X-Spam-Status: No, score=-1.7 required=5.0 tests=BAYES_00,DKIM_SIGNED,
	DKIM_VALID,DKIM_VALID_AU,FREEMAIL_ENVFROM_END_DIGIT,FREEMAIL_FROM,
	HTML_MESSAGE,RCVD_IN_DNSWL_NONE autolearn=no version=3.3.1
X-Spam-Checker-Version: SpamAssassin 3.3.1 (2010-03-16) on
	smtp1.linux-foundation.org
Subject: Re: [bitcoin-dev] eltoo: A Simplified update Mechanism for
 Lightning and Off-Chain Contracts
X-BeenThere: bitcoin-dev@lists.linuxfoundation.org
X-Mailman-Version: 2.1.12
Precedence: list
List-Id: Bitcoin Protocol Discussion <bitcoin-dev.lists.linuxfoundation.org>
List-Unsubscribe: <https://lists.linuxfoundation.org/mailman/options/bitcoin-dev>,
	<mailto:bitcoin-dev-request@lists.linuxfoundation.org?subject=unsubscribe>
List-Archive: <http://lists.linuxfoundation.org/pipermail/bitcoin-dev/>
List-Post: <mailto:bitcoin-dev@lists.linuxfoundation.org>
List-Help: <mailto:bitcoin-dev-request@lists.linuxfoundation.org?subject=help>
List-Subscribe: <https://lists.linuxfoundation.org/mailman/listinfo/bitcoin-dev>,
	<mailto:bitcoin-dev-request@lists.linuxfoundation.org?subject=subscribe>
X-List-Received-Date: Mon, 07 May 2018 23:26:18 -0000

--00000000000006a58a056ba5ff04
Content-Type: text/plain; charset="UTF-8"

Hi Jimpo,

You're correct that the introduction of symmetric state now re-introduces
the
dependency between the CSV value of the commitment, and the HTLC timeouts.
It's
worth nothing that this issue existed in an earlier version of the BOLT
spec,
this was pointed out by Mats in the past: [1][2]. The dependency meant that
if
we wanted to allow very long CSV time outs (like 1 month +), then this would
have the adverse effect of increasing the total CLTV timeout along the
entire
route. As a result, we moved to the 2-stage HTLC scheme which is now
implemented and deployed as a part of BOLT 1.0. It may be the case that in
the
mid to near future, most implementations aren't concerned about long time
locks
due to the existence of robust and reliable private outsourcers.

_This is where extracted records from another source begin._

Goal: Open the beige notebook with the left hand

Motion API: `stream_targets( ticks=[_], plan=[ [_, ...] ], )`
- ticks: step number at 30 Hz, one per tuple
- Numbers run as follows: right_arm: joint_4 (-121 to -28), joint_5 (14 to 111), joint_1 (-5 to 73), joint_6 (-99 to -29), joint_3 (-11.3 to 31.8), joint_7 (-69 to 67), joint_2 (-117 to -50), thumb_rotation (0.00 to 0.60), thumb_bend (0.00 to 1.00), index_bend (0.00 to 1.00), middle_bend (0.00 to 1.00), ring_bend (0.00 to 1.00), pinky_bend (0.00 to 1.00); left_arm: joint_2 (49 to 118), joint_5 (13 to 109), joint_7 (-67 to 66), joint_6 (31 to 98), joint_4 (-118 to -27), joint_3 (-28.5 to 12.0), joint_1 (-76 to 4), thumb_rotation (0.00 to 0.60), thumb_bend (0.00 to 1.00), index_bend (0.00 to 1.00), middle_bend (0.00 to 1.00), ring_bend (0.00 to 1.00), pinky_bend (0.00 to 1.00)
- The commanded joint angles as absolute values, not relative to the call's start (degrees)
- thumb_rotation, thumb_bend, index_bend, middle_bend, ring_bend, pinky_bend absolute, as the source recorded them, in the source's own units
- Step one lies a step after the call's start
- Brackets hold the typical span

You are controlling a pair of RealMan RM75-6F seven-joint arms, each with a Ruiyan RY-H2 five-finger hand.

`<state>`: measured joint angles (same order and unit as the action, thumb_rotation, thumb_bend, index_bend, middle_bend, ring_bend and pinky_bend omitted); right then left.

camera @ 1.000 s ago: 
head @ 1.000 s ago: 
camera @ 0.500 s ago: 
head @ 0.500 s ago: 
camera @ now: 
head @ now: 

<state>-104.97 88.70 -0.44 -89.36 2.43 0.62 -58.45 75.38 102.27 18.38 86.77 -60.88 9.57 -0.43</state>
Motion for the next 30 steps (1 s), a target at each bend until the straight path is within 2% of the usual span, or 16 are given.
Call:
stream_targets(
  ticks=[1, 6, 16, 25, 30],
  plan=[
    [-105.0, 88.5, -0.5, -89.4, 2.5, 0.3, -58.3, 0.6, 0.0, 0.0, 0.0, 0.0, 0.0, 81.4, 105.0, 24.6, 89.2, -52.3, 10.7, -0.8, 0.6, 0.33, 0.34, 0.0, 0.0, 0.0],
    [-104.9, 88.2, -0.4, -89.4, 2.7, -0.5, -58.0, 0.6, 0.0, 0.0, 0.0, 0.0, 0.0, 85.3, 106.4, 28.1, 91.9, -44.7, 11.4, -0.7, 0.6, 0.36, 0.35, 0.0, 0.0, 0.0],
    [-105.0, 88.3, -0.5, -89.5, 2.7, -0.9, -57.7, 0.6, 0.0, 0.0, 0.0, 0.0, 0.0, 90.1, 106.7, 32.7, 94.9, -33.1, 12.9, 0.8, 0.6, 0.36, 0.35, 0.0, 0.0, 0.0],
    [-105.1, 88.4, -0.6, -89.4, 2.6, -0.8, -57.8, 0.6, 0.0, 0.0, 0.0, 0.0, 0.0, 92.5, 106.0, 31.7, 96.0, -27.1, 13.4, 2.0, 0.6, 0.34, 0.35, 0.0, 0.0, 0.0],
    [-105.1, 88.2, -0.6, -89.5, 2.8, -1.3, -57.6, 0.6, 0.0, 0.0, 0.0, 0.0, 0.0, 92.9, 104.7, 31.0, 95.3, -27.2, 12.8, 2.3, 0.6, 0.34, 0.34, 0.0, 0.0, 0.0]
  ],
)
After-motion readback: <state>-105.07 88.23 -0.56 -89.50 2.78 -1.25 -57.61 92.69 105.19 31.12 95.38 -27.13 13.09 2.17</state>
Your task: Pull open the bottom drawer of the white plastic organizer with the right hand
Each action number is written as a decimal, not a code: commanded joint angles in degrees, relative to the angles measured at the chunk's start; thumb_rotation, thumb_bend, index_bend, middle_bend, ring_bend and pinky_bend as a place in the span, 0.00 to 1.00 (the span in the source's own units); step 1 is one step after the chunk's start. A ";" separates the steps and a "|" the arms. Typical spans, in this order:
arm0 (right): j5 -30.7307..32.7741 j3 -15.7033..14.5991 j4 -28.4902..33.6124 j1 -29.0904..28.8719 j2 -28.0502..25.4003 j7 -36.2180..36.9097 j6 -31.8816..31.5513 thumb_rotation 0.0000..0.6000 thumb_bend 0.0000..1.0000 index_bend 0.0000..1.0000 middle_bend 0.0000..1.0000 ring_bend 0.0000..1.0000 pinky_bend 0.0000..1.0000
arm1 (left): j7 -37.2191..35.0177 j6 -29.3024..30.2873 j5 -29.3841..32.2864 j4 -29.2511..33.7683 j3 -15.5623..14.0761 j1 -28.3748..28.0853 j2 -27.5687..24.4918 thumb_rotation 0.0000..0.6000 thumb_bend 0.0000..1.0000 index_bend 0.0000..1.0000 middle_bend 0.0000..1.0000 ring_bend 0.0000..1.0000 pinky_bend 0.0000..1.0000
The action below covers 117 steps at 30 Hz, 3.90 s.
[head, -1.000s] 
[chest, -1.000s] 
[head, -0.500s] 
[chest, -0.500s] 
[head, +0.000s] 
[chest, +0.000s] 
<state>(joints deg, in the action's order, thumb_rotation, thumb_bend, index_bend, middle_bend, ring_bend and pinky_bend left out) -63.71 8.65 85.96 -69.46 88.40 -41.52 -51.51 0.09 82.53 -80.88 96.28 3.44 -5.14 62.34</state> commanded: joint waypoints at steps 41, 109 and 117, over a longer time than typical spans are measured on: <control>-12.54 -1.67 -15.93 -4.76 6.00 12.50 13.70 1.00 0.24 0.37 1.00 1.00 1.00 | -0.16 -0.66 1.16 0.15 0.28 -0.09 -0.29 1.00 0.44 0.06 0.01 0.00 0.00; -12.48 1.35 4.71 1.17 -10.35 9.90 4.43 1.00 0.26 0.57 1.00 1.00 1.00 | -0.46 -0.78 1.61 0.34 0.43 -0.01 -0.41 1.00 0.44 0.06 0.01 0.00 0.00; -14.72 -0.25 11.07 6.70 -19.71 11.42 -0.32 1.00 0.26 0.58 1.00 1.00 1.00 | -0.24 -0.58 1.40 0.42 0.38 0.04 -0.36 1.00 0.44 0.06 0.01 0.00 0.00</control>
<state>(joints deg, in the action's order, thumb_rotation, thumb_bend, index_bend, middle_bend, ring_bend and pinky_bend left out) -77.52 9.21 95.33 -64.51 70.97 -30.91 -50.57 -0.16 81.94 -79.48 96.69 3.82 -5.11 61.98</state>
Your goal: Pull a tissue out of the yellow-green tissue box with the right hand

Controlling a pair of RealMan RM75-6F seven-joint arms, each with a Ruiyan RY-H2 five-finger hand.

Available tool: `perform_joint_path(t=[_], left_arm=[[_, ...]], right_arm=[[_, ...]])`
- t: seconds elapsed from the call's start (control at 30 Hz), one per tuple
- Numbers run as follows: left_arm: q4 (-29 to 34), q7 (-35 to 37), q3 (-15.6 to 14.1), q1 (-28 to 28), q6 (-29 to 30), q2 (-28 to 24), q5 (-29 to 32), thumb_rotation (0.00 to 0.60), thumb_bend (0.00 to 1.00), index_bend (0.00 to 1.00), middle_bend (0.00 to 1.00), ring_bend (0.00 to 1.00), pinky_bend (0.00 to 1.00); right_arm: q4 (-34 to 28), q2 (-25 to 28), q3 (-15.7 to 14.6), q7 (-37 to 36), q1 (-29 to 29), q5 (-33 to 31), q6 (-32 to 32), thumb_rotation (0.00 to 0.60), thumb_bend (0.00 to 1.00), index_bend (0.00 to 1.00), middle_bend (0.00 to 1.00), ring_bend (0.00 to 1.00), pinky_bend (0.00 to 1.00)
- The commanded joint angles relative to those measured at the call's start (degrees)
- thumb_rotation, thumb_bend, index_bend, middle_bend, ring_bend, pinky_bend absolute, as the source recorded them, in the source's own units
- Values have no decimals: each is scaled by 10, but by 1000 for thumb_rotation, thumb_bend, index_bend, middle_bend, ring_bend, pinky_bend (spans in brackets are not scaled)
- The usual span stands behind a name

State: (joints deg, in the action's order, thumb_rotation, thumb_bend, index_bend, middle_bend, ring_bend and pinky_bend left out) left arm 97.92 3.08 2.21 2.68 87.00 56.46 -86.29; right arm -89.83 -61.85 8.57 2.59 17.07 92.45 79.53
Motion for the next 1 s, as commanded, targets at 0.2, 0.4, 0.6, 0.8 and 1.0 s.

As a side effect of the way the symmetric state changes the strategy around
breach attempts, we may see more breach attempts (and therefore update
transactions) on the chain since attempting to cheat w/ vanilla symmetric
state
is now "costless" (worst case we just use the latest state, best case I can
commit the state better for me. This is in stark contrast to
punishment/slashing based approaches where a failed breach attempt results
in
the cheating party losing all their funds.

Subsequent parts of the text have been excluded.